▶ [Task requirements] Reproduce, exactly as they appear, the line containing "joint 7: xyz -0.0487" and every line after it, ending with the last line of the records.
--- Excerpted records Enclosed Below ---
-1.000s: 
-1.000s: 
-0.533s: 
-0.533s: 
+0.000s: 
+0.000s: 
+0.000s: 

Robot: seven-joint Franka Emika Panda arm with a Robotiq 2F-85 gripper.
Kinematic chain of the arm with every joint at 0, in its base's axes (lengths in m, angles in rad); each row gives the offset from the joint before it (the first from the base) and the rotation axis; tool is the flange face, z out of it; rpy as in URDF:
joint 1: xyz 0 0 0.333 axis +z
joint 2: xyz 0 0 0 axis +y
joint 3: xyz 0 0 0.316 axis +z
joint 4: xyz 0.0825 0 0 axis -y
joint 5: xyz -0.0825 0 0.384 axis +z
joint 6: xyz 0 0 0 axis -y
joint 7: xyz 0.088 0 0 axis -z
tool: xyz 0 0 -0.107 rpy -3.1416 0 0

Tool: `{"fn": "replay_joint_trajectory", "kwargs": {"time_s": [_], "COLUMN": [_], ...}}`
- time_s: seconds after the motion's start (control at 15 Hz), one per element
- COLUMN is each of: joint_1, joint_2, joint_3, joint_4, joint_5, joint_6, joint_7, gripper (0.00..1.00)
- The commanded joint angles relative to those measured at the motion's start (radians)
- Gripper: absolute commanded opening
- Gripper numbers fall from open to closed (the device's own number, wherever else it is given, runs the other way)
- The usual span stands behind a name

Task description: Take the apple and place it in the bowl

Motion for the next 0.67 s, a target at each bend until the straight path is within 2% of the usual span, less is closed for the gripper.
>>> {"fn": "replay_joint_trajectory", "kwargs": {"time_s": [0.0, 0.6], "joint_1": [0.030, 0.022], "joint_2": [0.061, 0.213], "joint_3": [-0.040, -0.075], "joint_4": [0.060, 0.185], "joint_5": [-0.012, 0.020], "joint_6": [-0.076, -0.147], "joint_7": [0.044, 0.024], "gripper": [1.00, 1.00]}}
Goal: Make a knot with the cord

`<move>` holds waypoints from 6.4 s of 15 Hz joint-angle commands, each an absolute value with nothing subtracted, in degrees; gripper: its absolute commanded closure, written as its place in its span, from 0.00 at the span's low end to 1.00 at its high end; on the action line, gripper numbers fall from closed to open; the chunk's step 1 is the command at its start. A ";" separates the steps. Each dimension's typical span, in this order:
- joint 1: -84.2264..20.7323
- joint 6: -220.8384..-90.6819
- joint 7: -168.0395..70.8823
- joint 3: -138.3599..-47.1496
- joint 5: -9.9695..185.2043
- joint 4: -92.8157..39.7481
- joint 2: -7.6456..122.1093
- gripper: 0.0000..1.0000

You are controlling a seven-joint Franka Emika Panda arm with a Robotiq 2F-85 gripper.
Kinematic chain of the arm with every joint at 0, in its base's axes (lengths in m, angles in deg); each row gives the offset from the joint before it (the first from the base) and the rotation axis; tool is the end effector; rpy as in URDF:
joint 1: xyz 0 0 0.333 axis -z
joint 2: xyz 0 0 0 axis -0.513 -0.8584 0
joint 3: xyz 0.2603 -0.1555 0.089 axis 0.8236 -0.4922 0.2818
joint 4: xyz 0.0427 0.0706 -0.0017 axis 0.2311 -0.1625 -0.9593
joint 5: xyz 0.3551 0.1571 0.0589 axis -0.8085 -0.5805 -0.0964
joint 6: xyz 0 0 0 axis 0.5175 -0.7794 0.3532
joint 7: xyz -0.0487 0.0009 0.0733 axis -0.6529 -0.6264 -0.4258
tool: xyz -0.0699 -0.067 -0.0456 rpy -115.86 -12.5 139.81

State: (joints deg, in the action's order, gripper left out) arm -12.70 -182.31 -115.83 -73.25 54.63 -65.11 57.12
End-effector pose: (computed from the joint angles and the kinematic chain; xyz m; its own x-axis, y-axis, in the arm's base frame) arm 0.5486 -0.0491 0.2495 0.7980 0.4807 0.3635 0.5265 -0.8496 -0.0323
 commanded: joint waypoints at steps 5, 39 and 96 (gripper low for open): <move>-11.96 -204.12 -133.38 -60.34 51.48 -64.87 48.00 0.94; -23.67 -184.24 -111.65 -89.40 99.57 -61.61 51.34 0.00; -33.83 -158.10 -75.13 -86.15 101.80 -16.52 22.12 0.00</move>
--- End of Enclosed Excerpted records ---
▶ [Exercise response]
joint 7: xyz -0.0487 0.0009 0.0733 axis -0.6529 -0.6264 -0.4258
tool: xyz -0.0699 -0.067 -0.0456 rpy -115.86 -12.5 139.81

State: (joints deg, in the action's order, gripper left out) arm -12.70 -182.31 -115.83 -73.25 54.63 -65.11 57.12
End-effector pose: (computed from the joint angles and the kinematic chain; xyz m; its own x-axis, y-axis, in the arm's base frame) arm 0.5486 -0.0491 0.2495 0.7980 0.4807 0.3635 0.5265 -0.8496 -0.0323
 commanded: joint waypoints at steps 5, 39 and 96 (gripper low for open): <move>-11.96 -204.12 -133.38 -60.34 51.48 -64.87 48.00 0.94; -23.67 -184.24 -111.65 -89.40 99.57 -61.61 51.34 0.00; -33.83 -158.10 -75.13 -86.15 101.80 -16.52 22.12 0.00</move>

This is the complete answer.